■ EXERCISE DETAILS
Every entry below should be printed exactly, without its images.
[[ PROVIDED DATA open ]]
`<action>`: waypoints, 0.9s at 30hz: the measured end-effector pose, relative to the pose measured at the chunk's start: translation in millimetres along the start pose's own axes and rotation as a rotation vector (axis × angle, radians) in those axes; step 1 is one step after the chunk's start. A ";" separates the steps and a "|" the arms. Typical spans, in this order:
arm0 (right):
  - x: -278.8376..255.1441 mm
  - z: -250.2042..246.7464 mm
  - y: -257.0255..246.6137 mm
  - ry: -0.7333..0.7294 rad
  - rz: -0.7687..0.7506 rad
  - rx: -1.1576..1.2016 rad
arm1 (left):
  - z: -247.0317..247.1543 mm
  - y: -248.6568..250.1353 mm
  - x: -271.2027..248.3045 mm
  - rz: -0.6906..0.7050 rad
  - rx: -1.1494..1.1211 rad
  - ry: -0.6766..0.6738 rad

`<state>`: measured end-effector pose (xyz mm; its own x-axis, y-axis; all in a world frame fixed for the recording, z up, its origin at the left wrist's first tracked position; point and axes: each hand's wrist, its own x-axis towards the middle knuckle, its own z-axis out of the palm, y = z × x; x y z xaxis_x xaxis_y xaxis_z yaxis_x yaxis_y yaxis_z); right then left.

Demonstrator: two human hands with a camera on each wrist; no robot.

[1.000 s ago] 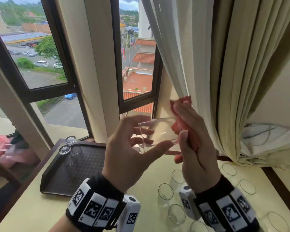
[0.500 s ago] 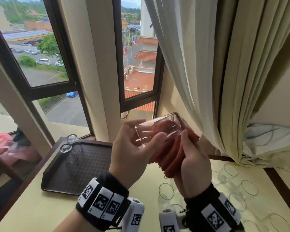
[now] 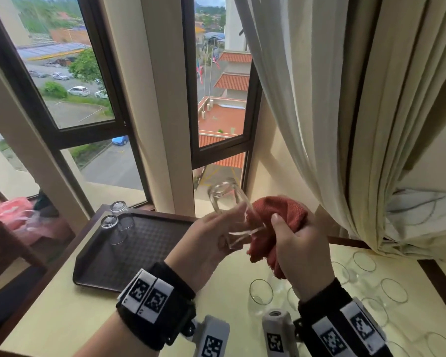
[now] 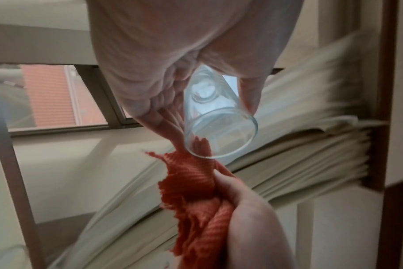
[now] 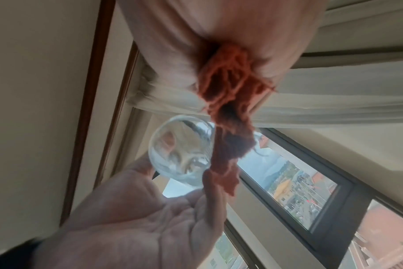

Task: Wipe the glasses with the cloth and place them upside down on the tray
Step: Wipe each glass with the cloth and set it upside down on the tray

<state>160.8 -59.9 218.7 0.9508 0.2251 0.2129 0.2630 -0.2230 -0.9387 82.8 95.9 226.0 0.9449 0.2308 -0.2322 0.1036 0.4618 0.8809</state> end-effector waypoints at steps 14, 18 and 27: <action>-40.2 29.9 -32.8 -0.079 -0.693 -0.298 | -3.2 26.8 -9.5 -0.002 -0.486 -0.104; -42.7 31.9 -44.0 -0.271 -0.645 -0.413 | -1.5 24.4 -12.4 0.106 -0.324 -0.085; -25.8 30.9 -51.4 -0.495 -0.301 -0.151 | -10.9 29.3 -4.2 0.195 0.100 -0.117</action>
<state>117.7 -25.0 253.1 0.6513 0.7062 0.2777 0.5633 -0.2048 -0.8004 78.5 117.8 248.3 0.9789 0.2041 -0.0092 -0.0598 0.3294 0.9423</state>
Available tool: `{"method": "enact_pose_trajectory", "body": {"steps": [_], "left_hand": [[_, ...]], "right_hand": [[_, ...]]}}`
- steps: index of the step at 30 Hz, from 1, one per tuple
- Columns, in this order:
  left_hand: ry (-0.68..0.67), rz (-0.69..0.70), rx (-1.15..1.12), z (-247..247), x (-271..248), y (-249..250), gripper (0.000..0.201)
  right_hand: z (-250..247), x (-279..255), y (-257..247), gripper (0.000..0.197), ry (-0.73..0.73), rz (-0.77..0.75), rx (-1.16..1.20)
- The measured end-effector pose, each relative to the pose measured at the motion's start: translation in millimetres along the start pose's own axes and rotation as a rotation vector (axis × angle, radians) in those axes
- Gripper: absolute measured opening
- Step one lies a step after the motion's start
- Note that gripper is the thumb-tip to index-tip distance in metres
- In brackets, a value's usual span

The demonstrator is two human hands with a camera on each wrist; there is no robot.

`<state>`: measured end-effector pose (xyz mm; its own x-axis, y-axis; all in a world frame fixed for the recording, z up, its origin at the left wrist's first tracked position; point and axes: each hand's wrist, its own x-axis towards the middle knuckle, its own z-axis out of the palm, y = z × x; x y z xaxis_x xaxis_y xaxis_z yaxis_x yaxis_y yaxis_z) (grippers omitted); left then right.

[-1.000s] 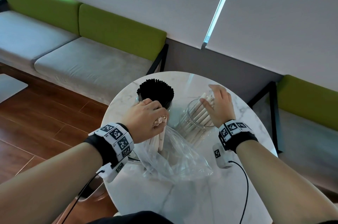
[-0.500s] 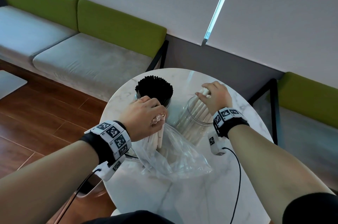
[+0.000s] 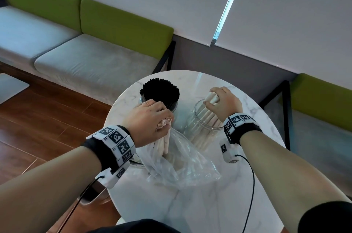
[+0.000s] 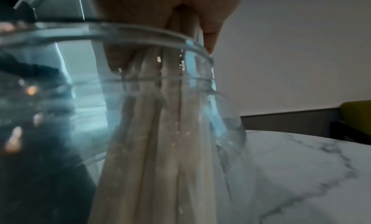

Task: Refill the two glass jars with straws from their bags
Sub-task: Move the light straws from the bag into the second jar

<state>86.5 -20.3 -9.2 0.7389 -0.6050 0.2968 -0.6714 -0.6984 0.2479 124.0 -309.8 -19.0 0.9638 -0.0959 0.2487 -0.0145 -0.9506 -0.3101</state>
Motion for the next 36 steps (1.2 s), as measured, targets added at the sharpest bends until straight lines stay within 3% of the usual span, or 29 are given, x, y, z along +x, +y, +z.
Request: {"method": "enact_pose_trajectory", "body": {"steps": [15,20,26,30,36], "left_hand": [[-0.015,0.02,-0.004,-2.4,1.6,0.8,0.025],[-0.016,0.025,0.007,-2.5,0.7,1.3,0.023],[-0.012,0.027,0.022,-5.2,-0.1,3.0,0.028],[-0.025,0.023,0.029,-7.6,-1.0,4.4,0.028],[-0.03,0.017,0.045,-9.8,-1.4,5.5,0.027]], "right_hand": [[-11.2,-32.0,-10.0,0.031,-0.016,0.021,0.031],[-7.4,-38.7,-8.3,0.025,0.085,-0.005,0.094],[-7.5,-34.2,-5.6,0.043,0.047,-0.112,0.03],[-9.3,-29.1,-6.6,0.034,-0.029,-0.101,0.027],[-5.9,-29.2,-8.3,0.025,0.012,-0.199,-0.003]]}}
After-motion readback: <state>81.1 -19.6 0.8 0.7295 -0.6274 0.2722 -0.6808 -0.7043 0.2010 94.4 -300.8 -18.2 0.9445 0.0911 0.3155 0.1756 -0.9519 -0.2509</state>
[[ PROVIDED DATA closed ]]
■ WRITTEN ANSWER
`<action>`: waypoints, 0.9s at 30hz: the measured end-effector pose, relative to the pose measured at the chunk's start: translation in millimetres along the start pose's own axes and rotation as a rotation vector (axis × angle, radians) in those axes; step 1 is one step after the chunk's start. A ";" separates the steps and a "|" the arms. Typical spans, in this order:
arm0 (right):
  - x: -278.8376..255.1441 mm
  - z: -250.2042..246.7464 mm
  - y: -257.0255..246.6137 mm
  - ry: -0.7333..0.7294 rad
  - rz: -0.7687..0.7506 rad
  - rx: -1.1576..1.2016 rad
arm1 (left):
  - z: -247.0317..247.1543 mm
  - y: -248.6568..250.1353 mm
  - x: -271.2027..248.3045 mm
  - rz: -0.6906..0.7050 rad
  - rx: -1.1494..1.1211 rad
  - ry: -0.6766..0.6738 rad

`<state>`: measured end-effector pose (xyz mm; its own x-axis, y-axis; all in a world frame fixed for the recording, z up, its origin at the left wrist's first tracked position; point and axes: each hand's wrist, its own x-axis towards the middle knuckle, its own z-axis out of the palm, y = z × x; x y z xaxis_x xaxis_y xaxis_z yaxis_x yaxis_y yaxis_z); right then left.

Demonstrator: two human hands with a camera on each wrist; no robot.

[1.000 s ago] 
[0.500 s ago] 
[now] 
[now] 
[now] 

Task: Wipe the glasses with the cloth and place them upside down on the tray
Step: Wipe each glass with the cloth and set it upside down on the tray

<state>160.8 -59.9 218.7 0.9508 0.2251 0.2129 0.2630 -0.2230 -0.9387 82.8 95.9 226.0 0.9449 0.2308 -0.2322 0.1036 0.4618 0.8809</state> end-effector waypoints at steps 14, 18 and 27: <action>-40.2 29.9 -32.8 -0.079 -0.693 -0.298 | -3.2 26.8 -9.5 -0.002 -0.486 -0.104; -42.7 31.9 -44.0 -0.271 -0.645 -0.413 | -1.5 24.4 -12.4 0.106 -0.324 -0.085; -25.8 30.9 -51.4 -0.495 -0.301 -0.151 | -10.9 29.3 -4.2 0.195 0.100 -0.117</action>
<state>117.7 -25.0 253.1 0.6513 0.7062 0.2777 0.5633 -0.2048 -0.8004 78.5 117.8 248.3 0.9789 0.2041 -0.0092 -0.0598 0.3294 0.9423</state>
Available tool: `{"method": "enact_pose_trajectory", "body": {"steps": [_], "left_hand": [[_, ...]], "right_hand": [[_, ...]]}}`
- steps: index of the step at 30 Hz, from 1, one per tuple
- Columns, in this order:
  left_hand: ry (-0.68..0.67), rz (-0.69..0.70), rx (-1.15..1.12), z (-247..247), x (-271..248), y (-249..250), gripper (0.000..0.201)
  right_hand: z (-250..247), x (-279..255), y (-257..247), gripper (0.000..0.197), ry (-0.73..0.73), rz (-0.77..0.75), rx (-1.16..1.20)
- The measured end-effector pose, each relative to the pose measured at the motion's start: translation in millimetres along the start pose's own axes and rotation as a rotation vector (axis × angle, radians) in those axes
- Gripper: absolute measured opening
- Step one lies a step after the motion's start
- Note that gripper is the thumb-tip to index-tip distance in metres
- In brackets, a value's usual span

The demonstrator is two human hands with a camera on each wrist; there is no robot.

`<state>`: measured end-effector pose (xyz mm; its own x-axis, y-axis; all in a world frame fixed for the recording, z up, its origin at the left wrist's first tracked position; point and axes: each hand's wrist, its own x-axis towards the middle knuckle, its own z-axis out of the palm, y = z × x; x y z xaxis_x xaxis_y xaxis_z yaxis_x yaxis_y yaxis_z) (grippers omitted); left then right.

[-1.000s] 
[-0.500s] 
[+0.000s] 
[+0.000s] 

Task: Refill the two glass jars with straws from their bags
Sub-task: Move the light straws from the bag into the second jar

<state>86.5 -20.3 -9.2 0.7389 -0.6050 0.2968 -0.6714 -0.6984 0.2479 124.0 -309.8 -19.0 0.9638 -0.0959 0.2487 -0.0145 -0.9506 -0.3101</state>
Motion for the next 36 steps (1.2 s), as measured, targets added at the sharpest bends until straight lines stay within 3% of the usual span, or 29 are given, x, y, z along +x, +y, +z.
Request: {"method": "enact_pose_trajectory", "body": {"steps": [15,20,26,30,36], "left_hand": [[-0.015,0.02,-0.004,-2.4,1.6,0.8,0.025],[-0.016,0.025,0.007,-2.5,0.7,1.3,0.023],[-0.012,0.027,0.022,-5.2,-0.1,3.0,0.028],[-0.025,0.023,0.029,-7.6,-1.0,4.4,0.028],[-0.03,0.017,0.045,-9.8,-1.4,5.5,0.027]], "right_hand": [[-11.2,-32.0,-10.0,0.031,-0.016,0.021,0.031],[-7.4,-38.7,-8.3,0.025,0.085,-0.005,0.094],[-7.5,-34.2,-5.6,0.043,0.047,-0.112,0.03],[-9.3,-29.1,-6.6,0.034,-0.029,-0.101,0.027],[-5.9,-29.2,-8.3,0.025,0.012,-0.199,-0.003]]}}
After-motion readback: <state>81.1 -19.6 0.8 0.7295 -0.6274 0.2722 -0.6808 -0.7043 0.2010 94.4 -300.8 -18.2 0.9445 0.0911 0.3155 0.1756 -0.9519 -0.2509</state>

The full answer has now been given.